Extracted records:
::::::::

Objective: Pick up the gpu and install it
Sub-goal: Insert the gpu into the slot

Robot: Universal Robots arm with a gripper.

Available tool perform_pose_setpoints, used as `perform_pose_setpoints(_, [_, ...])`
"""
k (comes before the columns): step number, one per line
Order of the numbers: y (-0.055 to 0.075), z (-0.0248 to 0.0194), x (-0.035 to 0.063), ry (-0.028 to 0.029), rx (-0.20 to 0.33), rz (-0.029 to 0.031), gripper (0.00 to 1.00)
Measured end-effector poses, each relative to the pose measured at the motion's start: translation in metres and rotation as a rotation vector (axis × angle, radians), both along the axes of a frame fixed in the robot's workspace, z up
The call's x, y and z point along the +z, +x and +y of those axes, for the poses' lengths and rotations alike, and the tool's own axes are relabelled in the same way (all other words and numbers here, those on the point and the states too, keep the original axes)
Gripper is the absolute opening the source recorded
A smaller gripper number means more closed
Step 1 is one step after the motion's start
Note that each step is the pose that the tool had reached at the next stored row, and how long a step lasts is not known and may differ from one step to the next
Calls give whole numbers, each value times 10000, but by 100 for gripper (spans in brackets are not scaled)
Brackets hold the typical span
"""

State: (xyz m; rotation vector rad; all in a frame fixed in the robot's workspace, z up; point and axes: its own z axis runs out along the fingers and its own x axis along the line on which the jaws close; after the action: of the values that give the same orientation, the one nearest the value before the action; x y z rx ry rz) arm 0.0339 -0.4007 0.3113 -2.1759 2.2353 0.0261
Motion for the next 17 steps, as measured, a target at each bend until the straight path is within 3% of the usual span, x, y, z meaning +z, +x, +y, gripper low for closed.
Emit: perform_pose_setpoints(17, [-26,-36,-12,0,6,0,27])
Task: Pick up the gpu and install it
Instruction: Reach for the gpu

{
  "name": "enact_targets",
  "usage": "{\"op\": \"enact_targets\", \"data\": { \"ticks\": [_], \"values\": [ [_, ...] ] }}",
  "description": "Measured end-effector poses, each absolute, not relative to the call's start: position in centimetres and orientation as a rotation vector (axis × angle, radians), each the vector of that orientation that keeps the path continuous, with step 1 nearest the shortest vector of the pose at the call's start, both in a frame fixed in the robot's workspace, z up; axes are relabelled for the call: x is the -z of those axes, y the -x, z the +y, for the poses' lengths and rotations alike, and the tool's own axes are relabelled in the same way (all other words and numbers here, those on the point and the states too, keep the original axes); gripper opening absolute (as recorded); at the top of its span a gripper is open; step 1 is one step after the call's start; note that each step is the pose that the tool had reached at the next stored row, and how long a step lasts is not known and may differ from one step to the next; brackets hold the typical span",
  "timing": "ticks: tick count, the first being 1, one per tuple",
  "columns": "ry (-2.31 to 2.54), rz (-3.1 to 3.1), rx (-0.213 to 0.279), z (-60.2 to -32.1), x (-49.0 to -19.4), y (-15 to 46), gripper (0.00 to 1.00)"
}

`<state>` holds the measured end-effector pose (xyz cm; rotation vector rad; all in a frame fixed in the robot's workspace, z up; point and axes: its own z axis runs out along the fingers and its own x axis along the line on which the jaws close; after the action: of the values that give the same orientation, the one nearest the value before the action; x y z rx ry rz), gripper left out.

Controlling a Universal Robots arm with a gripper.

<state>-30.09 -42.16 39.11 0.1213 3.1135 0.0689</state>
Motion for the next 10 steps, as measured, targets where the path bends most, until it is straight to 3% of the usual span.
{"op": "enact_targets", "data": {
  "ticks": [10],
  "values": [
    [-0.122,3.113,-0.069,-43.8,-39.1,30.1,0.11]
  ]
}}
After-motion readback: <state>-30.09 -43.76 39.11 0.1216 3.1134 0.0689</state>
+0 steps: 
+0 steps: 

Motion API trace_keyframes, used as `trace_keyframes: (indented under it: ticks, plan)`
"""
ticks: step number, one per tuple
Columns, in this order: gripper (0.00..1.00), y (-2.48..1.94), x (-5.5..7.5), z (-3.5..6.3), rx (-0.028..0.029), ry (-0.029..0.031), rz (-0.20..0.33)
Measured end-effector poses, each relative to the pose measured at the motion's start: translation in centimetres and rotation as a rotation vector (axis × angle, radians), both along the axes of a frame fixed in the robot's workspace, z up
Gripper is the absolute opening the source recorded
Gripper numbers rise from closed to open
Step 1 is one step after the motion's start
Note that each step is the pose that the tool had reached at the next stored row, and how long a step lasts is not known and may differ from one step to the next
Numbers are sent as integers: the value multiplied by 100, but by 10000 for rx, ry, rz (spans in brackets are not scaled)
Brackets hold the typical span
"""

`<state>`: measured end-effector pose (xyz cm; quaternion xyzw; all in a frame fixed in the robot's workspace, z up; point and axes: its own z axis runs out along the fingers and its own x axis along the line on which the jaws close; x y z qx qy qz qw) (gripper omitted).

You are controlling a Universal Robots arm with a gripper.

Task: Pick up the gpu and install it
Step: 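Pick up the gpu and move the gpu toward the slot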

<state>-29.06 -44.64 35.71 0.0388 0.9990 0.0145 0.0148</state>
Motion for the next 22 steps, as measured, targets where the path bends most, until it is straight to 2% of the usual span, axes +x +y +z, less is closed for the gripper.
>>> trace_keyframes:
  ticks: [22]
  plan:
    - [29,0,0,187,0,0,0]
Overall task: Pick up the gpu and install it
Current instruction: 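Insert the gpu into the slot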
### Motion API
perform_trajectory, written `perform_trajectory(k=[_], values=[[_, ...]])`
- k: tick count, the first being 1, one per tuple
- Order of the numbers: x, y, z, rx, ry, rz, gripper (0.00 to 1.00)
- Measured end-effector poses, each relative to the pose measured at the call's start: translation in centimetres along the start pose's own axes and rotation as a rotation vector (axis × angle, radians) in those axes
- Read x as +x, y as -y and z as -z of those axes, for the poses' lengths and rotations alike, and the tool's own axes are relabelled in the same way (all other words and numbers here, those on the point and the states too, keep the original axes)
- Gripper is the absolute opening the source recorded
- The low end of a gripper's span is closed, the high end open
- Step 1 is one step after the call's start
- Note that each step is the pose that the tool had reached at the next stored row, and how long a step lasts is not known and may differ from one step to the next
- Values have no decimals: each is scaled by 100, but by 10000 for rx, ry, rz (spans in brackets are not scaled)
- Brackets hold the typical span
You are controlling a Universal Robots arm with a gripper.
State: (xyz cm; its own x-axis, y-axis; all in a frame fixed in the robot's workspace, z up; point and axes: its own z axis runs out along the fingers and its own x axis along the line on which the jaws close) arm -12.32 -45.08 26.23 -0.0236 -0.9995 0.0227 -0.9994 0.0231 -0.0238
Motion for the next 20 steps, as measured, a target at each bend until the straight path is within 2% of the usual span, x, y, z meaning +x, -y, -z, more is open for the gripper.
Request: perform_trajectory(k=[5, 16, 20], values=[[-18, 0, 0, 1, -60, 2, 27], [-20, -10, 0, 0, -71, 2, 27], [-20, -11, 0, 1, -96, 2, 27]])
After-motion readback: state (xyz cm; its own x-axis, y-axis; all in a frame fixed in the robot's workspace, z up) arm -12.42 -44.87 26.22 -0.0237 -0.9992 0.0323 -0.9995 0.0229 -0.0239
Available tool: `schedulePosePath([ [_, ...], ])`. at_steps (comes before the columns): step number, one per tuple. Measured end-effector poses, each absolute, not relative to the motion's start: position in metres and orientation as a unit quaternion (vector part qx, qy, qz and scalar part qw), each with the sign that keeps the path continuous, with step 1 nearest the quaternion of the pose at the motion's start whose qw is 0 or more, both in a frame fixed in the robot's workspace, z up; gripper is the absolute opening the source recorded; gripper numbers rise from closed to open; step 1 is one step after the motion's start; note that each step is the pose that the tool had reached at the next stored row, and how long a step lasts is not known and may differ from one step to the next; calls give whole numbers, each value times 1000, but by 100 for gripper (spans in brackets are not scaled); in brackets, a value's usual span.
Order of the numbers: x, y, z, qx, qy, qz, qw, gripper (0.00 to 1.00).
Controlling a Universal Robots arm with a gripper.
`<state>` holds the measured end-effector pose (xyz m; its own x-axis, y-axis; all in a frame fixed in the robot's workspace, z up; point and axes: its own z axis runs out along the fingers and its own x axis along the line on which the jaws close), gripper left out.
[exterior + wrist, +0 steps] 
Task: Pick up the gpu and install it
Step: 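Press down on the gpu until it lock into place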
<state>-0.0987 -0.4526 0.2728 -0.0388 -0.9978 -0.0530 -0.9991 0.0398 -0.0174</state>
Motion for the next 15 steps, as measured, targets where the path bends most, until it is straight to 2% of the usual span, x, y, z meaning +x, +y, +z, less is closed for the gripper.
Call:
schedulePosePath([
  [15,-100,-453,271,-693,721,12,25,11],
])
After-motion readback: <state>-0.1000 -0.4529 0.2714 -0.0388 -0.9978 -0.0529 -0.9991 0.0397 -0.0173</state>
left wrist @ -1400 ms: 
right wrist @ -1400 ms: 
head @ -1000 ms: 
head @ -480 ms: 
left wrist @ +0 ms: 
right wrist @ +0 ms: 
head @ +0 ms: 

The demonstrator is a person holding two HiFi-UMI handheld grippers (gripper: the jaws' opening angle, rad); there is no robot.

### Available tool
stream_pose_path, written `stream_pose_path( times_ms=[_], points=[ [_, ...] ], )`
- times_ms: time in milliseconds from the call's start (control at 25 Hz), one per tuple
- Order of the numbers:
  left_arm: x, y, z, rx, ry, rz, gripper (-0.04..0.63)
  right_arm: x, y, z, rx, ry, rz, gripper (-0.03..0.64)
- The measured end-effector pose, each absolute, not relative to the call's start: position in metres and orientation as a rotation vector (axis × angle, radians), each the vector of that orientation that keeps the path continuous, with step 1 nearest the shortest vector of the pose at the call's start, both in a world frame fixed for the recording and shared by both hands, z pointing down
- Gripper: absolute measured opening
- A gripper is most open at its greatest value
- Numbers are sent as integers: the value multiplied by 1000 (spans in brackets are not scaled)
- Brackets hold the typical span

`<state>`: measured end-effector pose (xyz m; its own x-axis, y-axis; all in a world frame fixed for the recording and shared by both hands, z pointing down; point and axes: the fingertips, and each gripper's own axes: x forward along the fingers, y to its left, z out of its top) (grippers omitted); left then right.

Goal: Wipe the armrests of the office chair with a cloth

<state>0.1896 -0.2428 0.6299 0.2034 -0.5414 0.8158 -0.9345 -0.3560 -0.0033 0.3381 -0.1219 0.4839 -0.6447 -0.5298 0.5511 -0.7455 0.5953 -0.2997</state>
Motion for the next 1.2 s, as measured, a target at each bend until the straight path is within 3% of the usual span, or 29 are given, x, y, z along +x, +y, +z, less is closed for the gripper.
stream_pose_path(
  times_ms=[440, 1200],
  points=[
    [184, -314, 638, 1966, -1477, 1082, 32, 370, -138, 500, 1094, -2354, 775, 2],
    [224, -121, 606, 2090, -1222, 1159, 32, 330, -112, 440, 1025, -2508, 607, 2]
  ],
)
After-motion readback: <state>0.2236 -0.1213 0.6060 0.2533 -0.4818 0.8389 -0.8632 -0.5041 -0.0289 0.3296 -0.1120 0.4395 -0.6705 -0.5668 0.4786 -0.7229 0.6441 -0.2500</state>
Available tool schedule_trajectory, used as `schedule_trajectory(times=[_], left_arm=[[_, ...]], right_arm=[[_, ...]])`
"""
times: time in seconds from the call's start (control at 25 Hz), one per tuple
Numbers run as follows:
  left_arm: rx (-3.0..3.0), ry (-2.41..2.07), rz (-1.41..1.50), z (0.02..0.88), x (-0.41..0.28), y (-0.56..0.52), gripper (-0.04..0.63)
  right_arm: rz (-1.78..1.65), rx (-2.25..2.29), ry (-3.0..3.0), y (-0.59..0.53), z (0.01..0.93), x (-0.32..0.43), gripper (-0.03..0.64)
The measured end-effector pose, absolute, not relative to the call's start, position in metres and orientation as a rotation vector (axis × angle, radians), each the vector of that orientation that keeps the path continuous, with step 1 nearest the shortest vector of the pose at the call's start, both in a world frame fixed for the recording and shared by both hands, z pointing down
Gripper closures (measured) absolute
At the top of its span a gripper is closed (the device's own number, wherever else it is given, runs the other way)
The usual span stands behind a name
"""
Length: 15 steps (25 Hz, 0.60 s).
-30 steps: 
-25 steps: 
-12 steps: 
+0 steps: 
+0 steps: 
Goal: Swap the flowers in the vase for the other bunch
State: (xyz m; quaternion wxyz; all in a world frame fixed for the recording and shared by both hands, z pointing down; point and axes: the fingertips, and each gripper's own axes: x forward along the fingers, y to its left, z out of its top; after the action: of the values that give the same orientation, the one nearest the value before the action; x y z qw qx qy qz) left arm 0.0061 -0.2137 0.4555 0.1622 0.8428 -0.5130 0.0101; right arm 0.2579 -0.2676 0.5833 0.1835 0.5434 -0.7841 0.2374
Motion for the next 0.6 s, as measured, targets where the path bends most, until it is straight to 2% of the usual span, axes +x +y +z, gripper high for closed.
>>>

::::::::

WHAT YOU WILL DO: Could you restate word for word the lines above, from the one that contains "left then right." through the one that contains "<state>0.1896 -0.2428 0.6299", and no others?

TASK SOLUTION:
`<state>`: measured end-effector pose (xyz m; its own x-axis, y-axis; all in a world frame fixed for the recording and shared by both hands, z pointing down; point and axes: the fingertips, and each gripper's own axes: x forward along the fingers, y to its left, z out of its top) (grippers omitted); left then right.

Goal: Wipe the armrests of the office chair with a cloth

<state>0.1896 -0.2428 0.6299 0.2034 -0.5414 0.8158 -0.9345 -0.3560 -0.0033 0.3381 -0.1219 0.4839 -0.6447 -0.5298 0.5511 -0.7455 0.5953 -0.2997</state>

The exercise requires nothing more than what has been given.